Edouard Glissant et Edwy Plenel
Interview Edwy Plenel, directeur de Médiapart
« Les peuples qui s’ébranlent aujourd’hui sont en écho complice avec le poète Edouard Glissant »
Votre père, vice-recteur de la Martinique en 1959, partage avec Edouard Glissant le triste privilège d’avoir été victime de l’ordonnance du général de Gaulle…
Mon père est aujourd’hui le dernier survivant de ce qui s’est passé en face de l’église de Saint-Germain-des-Prés au 44 rue de Rennes, la création du front antillo-guyanais pour l’autonomie, en avril 1961. C’est cela qui a entraîné tous ceux qui étaient fonctionnaires à être sanctionnés, interdits d’enseigner et surtout interdits de Martinique… Qui ne pouvaient pas être… dans leur pays…
Vous êtes submergé par une vague d’émotion... Voulez-vous que l’on arrête ?
Non.
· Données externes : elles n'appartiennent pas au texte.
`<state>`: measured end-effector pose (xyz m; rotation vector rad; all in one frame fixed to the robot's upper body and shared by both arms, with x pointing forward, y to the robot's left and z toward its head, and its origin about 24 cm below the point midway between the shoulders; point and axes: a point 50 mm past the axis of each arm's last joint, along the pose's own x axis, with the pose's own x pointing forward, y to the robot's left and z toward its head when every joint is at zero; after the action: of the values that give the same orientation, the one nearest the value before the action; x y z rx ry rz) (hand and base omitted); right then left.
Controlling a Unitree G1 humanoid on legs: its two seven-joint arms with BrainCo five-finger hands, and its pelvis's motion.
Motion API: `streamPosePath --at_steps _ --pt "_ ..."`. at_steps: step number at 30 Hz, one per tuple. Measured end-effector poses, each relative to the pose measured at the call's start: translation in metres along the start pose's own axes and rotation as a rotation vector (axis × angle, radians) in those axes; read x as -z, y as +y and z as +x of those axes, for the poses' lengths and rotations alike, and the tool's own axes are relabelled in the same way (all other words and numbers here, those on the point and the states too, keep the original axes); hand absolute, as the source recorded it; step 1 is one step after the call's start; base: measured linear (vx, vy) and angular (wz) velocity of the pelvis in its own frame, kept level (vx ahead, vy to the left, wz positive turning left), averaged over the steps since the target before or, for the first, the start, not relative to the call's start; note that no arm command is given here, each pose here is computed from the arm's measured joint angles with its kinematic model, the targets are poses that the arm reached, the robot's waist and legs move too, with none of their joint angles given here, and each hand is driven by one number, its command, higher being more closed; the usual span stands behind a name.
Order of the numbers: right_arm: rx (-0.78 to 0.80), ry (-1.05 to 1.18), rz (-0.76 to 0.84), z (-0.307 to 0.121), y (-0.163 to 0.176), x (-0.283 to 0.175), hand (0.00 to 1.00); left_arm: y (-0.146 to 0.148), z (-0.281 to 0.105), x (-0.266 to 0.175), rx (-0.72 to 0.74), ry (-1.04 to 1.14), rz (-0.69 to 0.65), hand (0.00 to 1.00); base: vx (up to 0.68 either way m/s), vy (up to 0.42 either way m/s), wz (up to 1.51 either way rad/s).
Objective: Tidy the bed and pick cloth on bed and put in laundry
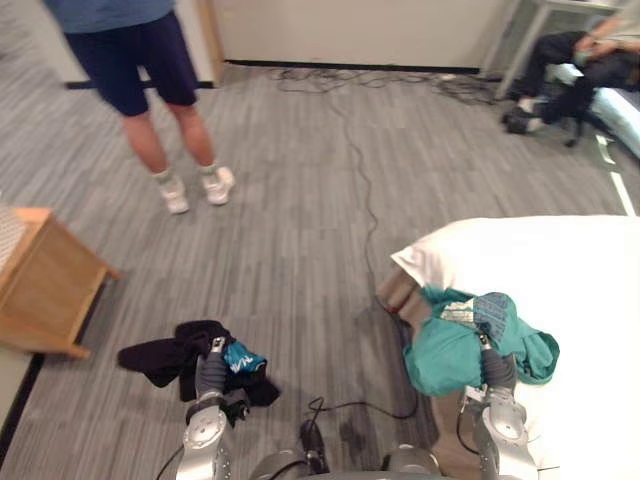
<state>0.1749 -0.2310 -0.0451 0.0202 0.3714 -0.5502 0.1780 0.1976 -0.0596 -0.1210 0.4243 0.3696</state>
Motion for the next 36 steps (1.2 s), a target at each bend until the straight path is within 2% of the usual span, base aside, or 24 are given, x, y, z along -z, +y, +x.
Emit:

L’émotion, il faut l’assumer. La pensée et l’œuvre d’Edouard Glissant affleuraient d’une émotion vivante… Cette émotion, c’est de dire qu’Edouard Glissant, on peut l’enfermer dans une œuvre immobile, des textes académiques qu’on apprend à l’école en oubliant combien c’est une œuvre vivante qui s’est enracinée dans l’espérance de l’émancipation, dans ce moment de combat pour la négritude, dans le premier congrès des écrivains noirs qui a eu lieu à la Sorbonne à Paris. Mais en même temps, il a été voir au-delà. La force d’Edouard Glissant, ce qui fait que pour moi, il est vivant pour le siècle avenir, c’est qu’Edouard voyait combien les indépendances ne devaient pas imiter la domination et combien il fallait aussi imaginer un autre temps, le temps des authentiques libérations, le temps du tout-monde, le temps de l’identité-relation comme il disait.
Qu’en est-il de son message ?
Il y a une résonance formidable car le dernier colloque international sur l’œuvre d’Edouard Glissant s’est tenu en Tunisie, à Carthage. Je pense que les peuples qui s’ébranlent aujourd’hui sont en écho complice avec le poète Edouard Glissant.